* **THE PROBLEM**:
Nothing but the lines from the one that contains "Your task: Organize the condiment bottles" to the end of the records should be printed, both ends included, exactly as given.

Segment Open

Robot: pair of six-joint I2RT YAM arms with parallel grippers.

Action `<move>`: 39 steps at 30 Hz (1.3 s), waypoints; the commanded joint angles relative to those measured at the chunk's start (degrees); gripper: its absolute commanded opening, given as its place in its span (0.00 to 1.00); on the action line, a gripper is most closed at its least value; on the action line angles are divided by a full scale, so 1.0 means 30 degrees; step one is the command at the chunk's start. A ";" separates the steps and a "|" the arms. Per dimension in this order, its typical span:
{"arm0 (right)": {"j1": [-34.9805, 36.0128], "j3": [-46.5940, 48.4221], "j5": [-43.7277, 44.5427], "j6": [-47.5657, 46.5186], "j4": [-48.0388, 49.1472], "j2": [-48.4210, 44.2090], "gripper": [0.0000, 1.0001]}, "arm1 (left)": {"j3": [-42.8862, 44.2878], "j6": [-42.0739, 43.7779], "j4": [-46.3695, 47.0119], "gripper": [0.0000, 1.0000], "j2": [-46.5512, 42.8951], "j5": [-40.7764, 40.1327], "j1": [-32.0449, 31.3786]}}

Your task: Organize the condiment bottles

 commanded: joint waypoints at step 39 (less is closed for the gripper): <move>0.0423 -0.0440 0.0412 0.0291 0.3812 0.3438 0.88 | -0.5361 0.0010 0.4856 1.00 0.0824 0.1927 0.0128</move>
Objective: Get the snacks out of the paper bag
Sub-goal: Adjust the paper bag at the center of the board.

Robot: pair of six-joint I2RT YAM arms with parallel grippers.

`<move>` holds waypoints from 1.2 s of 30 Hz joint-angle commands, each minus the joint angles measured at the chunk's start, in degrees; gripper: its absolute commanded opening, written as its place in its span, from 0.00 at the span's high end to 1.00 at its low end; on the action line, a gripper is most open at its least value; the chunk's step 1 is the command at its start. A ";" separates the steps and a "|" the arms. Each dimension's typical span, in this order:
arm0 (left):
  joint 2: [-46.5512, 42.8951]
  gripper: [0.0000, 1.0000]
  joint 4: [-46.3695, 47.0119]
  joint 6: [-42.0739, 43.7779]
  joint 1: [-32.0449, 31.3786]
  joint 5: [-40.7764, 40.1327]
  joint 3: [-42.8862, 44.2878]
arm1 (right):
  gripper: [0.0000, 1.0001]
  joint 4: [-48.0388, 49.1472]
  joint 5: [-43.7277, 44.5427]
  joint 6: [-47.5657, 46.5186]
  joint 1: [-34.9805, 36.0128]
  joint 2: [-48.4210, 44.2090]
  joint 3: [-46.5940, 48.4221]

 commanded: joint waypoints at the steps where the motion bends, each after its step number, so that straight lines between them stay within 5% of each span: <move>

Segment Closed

* **RESULT OF THE TASK**:
Your task: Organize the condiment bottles

 commanded: joint waypoints at step 39 (less is closed for the gripper): <move>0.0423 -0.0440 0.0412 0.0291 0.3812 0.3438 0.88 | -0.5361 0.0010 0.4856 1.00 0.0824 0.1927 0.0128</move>
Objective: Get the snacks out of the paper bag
Sub-goal: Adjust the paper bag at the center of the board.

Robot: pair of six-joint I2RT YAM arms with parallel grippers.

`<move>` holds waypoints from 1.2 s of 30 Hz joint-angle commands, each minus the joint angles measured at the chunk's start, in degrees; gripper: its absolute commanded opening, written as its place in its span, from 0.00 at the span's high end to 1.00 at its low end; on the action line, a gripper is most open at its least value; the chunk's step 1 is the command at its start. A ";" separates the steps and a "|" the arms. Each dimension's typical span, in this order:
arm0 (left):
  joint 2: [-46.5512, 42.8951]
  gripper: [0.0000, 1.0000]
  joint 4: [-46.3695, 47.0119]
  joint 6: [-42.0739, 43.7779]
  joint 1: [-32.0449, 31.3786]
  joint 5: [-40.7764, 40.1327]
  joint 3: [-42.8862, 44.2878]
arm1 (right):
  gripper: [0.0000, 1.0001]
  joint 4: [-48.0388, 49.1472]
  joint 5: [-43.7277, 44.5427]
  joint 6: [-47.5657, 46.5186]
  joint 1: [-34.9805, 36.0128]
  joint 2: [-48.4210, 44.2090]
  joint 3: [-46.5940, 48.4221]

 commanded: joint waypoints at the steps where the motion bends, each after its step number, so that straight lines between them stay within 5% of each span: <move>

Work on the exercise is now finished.